Records from a data source:
===
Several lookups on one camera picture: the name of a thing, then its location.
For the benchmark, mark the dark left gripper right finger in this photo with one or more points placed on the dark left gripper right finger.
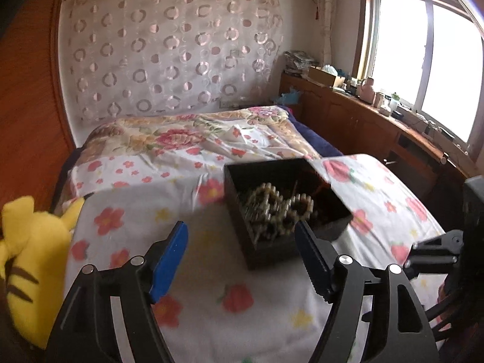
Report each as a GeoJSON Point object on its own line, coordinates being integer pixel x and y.
{"type": "Point", "coordinates": [318, 257]}

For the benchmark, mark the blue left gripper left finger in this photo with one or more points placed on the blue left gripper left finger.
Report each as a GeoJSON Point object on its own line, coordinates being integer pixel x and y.
{"type": "Point", "coordinates": [168, 258]}

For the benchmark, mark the black open jewelry box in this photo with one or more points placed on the black open jewelry box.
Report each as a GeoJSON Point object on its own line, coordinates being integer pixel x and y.
{"type": "Point", "coordinates": [267, 199]}

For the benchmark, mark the strawberry flower print blanket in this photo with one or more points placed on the strawberry flower print blanket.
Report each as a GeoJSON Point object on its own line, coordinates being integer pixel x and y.
{"type": "Point", "coordinates": [237, 297]}

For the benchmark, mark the floral quilt at bed head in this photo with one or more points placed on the floral quilt at bed head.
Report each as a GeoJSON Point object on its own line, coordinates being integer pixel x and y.
{"type": "Point", "coordinates": [143, 150]}

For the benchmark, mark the wooden side cabinet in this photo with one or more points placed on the wooden side cabinet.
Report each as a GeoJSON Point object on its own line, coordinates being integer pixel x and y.
{"type": "Point", "coordinates": [355, 127]}

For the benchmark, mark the yellow tiger plush toy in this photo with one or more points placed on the yellow tiger plush toy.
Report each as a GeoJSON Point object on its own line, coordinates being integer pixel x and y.
{"type": "Point", "coordinates": [34, 252]}

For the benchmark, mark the teal crumpled cloth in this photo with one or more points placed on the teal crumpled cloth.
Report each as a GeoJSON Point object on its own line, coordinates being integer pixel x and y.
{"type": "Point", "coordinates": [288, 99]}

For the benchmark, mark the pink ceramic jar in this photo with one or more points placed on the pink ceramic jar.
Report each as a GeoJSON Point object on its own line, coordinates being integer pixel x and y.
{"type": "Point", "coordinates": [366, 92]}

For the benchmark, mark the stack of papers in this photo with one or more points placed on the stack of papers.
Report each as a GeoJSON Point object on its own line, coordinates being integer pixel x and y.
{"type": "Point", "coordinates": [297, 63]}

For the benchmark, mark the sheer circle pattern curtain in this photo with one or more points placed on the sheer circle pattern curtain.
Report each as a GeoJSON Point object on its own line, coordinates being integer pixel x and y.
{"type": "Point", "coordinates": [153, 57]}

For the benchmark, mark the window with wooden frame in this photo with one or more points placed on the window with wooden frame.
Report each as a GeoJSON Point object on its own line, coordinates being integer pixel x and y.
{"type": "Point", "coordinates": [430, 54]}
===
WORK TO COMPLETE: The reply should contain all of the data above, word for word, with no pictures.

RESPONSE TO THE EXERCISE:
Several lookups on one camera picture: the name of a thing, then its location.
For the benchmark, mark the dark left gripper right finger in this photo with one or more points placed on the dark left gripper right finger.
Report each as a GeoJSON Point object on its own line, coordinates being integer pixel x and y.
{"type": "Point", "coordinates": [318, 257]}

For the benchmark, mark the blue left gripper left finger in this photo with one or more points placed on the blue left gripper left finger.
Report each as a GeoJSON Point object on its own line, coordinates being integer pixel x and y.
{"type": "Point", "coordinates": [168, 258]}

For the benchmark, mark the black open jewelry box in this photo with one or more points placed on the black open jewelry box.
Report each as a GeoJSON Point object on its own line, coordinates being integer pixel x and y.
{"type": "Point", "coordinates": [267, 199]}

For the benchmark, mark the strawberry flower print blanket in this photo with one or more points placed on the strawberry flower print blanket.
Report each as a GeoJSON Point object on its own line, coordinates being integer pixel x and y.
{"type": "Point", "coordinates": [237, 297]}

For the benchmark, mark the floral quilt at bed head in this photo with one or more points placed on the floral quilt at bed head.
Report each as a GeoJSON Point object on its own line, coordinates being integer pixel x and y.
{"type": "Point", "coordinates": [143, 150]}

For the benchmark, mark the wooden side cabinet in this photo with one or more points placed on the wooden side cabinet.
Report each as a GeoJSON Point object on its own line, coordinates being integer pixel x and y.
{"type": "Point", "coordinates": [355, 127]}

For the benchmark, mark the yellow tiger plush toy in this photo with one or more points placed on the yellow tiger plush toy.
Report each as a GeoJSON Point object on its own line, coordinates being integer pixel x and y.
{"type": "Point", "coordinates": [34, 252]}

For the benchmark, mark the teal crumpled cloth in this photo with one or more points placed on the teal crumpled cloth.
Report each as a GeoJSON Point object on its own line, coordinates being integer pixel x and y.
{"type": "Point", "coordinates": [288, 99]}

For the benchmark, mark the pink ceramic jar in this photo with one or more points placed on the pink ceramic jar.
Report each as a GeoJSON Point object on its own line, coordinates being integer pixel x and y.
{"type": "Point", "coordinates": [366, 92]}

For the benchmark, mark the stack of papers in this photo with one or more points placed on the stack of papers.
Report each as a GeoJSON Point object on its own line, coordinates being integer pixel x and y.
{"type": "Point", "coordinates": [297, 63]}

For the benchmark, mark the sheer circle pattern curtain in this photo with one or more points placed on the sheer circle pattern curtain.
Report each as a GeoJSON Point object on its own line, coordinates being integer pixel x and y.
{"type": "Point", "coordinates": [153, 57]}

For the benchmark, mark the window with wooden frame in this photo with one or more points placed on the window with wooden frame.
Report each as a GeoJSON Point object on its own line, coordinates being integer pixel x and y.
{"type": "Point", "coordinates": [430, 54]}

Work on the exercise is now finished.